Pikov suggested that the field of bioelectronic medicine is at an inflection point. He noted that we are moving from macro to micro fabrication, which allows for significant device miniaturization. Pikov additionally pointed to the significant unmet needs representing millions of patients around the world who are drug refractory; these patients have already been failed by the drug and biotech industries—sometimes even multiple biologics. “I’d like to posit that even though the bioelectronic medicine market is relatively small,” said Pikov, “it will kind of explode in the next 10 years to reach about $30 billion—once we have enough small cuff technologies, smaller IPGs, better surgical methods, and many other innovations which we are currently developing.”

Schaeffer, in addition to her role at The Patients’ Academy for Research Advocacy, is the former editor of BioCentury and knows her way around the pharmaceutical and device sectors. After leaving BioCentury, she helped launch this publication in 2021 as a consulting editor. Her current focus has been to provide education and training services to patients and advocates to empower and prepare them to engage with the drug and device development communities to provide their lived experience as a way of improving the R&D process. Her depth of understanding has offered her a unique perspective toward the activity of our field. “There were many years after GSK’s initial investments (APVC as well as Galvani—with partner Google) before we saw another pharma player make that leap, and now we see Merck KGaA, and also Astellas Pharmaceutical. I think we may be at a point where we’re about to see interest from pharma increase and the first obvious space is in the drug refractory patients that Victor mentioned,” she said.
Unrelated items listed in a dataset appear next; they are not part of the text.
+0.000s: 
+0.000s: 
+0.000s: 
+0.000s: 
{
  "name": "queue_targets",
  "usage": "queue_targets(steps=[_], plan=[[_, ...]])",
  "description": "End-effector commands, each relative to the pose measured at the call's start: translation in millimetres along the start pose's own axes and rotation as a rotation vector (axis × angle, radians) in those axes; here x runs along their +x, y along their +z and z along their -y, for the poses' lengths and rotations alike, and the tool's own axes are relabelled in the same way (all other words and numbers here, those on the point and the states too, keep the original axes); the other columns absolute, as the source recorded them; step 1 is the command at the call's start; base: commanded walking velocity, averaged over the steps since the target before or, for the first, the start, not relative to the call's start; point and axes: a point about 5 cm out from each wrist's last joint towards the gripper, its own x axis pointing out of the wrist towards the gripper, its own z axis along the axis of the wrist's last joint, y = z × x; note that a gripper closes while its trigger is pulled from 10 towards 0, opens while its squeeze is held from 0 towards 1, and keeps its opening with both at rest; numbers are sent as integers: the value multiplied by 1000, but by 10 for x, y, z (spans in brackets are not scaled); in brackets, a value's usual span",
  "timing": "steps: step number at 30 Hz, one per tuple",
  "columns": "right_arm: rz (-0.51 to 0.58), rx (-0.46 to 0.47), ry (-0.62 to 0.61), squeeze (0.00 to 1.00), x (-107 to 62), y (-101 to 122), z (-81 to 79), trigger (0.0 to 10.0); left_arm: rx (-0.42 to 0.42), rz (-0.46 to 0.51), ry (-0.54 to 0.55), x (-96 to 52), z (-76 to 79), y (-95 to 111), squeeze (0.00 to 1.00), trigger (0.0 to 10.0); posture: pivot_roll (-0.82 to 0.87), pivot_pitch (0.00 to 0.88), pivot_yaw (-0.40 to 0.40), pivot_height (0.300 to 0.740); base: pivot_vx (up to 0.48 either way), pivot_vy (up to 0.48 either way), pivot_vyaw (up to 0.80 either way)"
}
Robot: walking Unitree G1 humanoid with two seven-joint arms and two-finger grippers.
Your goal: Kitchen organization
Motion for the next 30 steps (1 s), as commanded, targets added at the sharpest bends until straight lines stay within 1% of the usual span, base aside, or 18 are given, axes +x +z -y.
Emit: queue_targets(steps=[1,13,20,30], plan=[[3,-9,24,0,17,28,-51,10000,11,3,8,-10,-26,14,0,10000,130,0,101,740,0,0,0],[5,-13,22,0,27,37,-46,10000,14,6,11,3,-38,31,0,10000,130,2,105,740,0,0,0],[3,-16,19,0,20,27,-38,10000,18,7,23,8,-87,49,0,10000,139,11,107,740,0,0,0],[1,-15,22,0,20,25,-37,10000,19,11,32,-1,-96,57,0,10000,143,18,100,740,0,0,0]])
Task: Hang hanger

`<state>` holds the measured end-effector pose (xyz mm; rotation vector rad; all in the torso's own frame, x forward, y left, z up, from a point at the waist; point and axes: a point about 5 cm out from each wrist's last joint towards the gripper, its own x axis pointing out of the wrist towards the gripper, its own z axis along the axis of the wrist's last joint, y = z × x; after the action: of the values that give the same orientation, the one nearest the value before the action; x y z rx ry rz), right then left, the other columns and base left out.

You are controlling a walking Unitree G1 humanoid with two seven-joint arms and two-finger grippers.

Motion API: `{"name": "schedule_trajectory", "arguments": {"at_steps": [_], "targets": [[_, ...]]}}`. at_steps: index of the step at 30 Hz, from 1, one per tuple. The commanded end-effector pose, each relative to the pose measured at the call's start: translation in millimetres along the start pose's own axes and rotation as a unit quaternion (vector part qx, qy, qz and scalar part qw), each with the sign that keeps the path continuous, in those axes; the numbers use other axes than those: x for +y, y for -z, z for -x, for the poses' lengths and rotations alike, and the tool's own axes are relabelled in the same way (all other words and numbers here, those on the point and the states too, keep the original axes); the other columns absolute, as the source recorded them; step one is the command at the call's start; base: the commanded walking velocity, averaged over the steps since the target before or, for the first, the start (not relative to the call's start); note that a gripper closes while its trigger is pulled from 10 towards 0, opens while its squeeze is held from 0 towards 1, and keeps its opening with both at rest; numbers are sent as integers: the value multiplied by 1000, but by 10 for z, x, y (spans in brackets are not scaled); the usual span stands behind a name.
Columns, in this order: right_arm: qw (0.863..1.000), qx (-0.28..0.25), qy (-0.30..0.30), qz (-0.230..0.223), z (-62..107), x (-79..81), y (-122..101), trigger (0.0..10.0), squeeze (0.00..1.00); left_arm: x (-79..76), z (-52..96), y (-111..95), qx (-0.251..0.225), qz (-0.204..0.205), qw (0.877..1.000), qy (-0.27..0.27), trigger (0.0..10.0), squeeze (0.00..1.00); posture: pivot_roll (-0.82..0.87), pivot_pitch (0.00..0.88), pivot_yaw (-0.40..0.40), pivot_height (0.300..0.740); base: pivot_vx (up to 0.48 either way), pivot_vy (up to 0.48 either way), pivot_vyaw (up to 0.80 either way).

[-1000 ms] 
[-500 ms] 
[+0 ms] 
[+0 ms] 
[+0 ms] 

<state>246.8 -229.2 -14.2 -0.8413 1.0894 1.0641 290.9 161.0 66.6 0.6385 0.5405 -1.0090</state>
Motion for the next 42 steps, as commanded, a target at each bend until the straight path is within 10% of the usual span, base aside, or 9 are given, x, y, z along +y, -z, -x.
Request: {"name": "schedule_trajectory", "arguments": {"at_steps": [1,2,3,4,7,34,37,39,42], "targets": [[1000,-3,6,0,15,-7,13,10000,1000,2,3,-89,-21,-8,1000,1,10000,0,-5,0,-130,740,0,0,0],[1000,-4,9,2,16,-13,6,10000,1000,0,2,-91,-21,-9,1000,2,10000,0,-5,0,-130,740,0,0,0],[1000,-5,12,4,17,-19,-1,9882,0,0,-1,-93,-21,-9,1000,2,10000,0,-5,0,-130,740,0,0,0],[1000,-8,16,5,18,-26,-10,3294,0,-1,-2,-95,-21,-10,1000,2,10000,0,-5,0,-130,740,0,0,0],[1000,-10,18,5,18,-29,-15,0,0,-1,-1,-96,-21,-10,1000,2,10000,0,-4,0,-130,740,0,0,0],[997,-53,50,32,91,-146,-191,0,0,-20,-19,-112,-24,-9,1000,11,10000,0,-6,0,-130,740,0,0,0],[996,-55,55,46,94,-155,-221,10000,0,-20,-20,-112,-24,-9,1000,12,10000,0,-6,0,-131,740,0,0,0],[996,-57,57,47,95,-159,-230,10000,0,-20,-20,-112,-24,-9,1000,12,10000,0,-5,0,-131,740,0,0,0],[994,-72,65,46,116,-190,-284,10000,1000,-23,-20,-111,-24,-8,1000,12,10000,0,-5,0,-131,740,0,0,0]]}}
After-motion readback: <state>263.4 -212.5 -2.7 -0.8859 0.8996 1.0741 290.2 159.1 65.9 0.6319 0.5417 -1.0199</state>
The culminating theme of the session was clearly the intersection of the pharmaceutical firms with bioelectronic medicine concerns. “I think that the classic sort of markets where we are going to win early, is markets where even the drug players recognize that energy is a driver of that disease,” said Eba. He continued to highlight the chance for common ground between devices and pharmaceutical markets will be BEMs focus on and understanding of the mechanisms of action behind its targets.